• TASK: From the entries that follow, pick out all lines holding "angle".

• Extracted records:
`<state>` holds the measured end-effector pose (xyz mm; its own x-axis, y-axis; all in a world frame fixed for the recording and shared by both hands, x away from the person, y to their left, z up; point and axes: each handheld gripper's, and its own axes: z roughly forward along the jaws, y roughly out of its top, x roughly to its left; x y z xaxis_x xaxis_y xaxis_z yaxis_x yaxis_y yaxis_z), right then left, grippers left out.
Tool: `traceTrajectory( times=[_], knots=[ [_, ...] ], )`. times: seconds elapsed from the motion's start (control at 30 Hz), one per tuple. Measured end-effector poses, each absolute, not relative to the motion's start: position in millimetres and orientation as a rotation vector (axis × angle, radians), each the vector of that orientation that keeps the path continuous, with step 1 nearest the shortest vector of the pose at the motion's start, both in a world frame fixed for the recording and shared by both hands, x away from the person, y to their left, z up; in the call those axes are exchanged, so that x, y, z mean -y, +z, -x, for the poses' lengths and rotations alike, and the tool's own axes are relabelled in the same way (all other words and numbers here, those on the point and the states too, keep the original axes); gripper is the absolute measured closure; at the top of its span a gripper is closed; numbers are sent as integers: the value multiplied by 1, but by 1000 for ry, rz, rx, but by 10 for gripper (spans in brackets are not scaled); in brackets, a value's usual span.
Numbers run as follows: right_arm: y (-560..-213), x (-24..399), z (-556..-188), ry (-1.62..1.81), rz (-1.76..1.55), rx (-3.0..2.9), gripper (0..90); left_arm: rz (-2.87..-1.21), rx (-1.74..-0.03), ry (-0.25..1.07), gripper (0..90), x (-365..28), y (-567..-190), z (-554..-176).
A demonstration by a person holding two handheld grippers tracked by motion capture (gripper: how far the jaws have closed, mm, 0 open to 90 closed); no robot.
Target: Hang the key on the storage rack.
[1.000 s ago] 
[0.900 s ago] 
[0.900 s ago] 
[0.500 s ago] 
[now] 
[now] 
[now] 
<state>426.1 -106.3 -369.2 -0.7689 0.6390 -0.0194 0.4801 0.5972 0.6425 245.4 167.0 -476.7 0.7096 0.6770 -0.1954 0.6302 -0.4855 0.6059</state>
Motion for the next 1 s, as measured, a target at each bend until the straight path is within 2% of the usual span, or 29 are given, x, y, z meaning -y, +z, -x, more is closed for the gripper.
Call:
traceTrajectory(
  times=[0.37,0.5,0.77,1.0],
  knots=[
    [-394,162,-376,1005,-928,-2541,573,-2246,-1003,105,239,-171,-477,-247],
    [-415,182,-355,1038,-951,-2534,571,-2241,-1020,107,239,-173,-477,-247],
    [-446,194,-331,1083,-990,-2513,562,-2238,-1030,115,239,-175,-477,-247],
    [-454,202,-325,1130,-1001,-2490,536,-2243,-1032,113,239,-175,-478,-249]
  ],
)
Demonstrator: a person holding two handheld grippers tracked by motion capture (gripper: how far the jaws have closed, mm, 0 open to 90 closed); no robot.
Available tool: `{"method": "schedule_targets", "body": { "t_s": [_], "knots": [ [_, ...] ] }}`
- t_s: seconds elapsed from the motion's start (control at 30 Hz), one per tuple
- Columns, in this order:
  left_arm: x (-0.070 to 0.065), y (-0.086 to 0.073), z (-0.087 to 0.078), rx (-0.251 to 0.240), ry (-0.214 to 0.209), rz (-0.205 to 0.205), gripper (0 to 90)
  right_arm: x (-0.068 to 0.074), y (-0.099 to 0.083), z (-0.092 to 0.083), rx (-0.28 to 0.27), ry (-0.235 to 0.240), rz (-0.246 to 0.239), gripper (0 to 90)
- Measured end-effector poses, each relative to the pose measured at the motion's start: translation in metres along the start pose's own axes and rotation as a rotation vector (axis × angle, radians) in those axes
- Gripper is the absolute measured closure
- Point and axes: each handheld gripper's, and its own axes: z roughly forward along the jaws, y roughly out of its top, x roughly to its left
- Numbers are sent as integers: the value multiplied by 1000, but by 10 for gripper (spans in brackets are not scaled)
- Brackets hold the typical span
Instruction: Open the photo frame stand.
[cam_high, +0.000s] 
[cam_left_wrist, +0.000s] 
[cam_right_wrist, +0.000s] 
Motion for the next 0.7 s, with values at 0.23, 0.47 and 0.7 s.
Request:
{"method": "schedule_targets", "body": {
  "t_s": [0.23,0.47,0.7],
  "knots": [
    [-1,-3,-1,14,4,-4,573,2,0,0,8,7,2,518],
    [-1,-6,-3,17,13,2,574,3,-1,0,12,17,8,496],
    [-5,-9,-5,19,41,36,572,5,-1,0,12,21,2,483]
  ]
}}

• WORKED SOLUTION:
Tool: `traceTrajectory( times=[_], knots=[ [_, ...] ], )`. times: seconds elapsed from the motion's start (control at 30 Hz), one per tuple. Measured end-effector poses, each absolute, not relative to the motion's start: position in millimetres and orientation as a rotation vector (axis × angle, radians), each the vector of that orientation that keeps the path continuous, with step 1 nearest the shortest vector of the pose at the motion's start, both in a world frame fixed for the recording and shared by both hands, x away from the person, y to their left, z up; in the call those axes are exchanged, so that x, y, z mean -y, +z, -x, for the poses' lengths and rotations alike, and the tool's own axes are relabelled in the same way (all other words and numbers here, those on the point and the states too, keep the original axes); gripper is the absolute measured closure; at the top of its span a gripper is closed; numbers are sent as integers: the value multiplied by 1, but by 1000 for ry, rz, rx, but by 10 for gripper (spans in brackets are not scaled); in brackets, a value's usual span.
- Measured end-effector poses, each relative to the pose measured at the motion's start: translation in metres along the start pose's own axes and rotation as a rotation vector (axis × angle, radians) in those axes

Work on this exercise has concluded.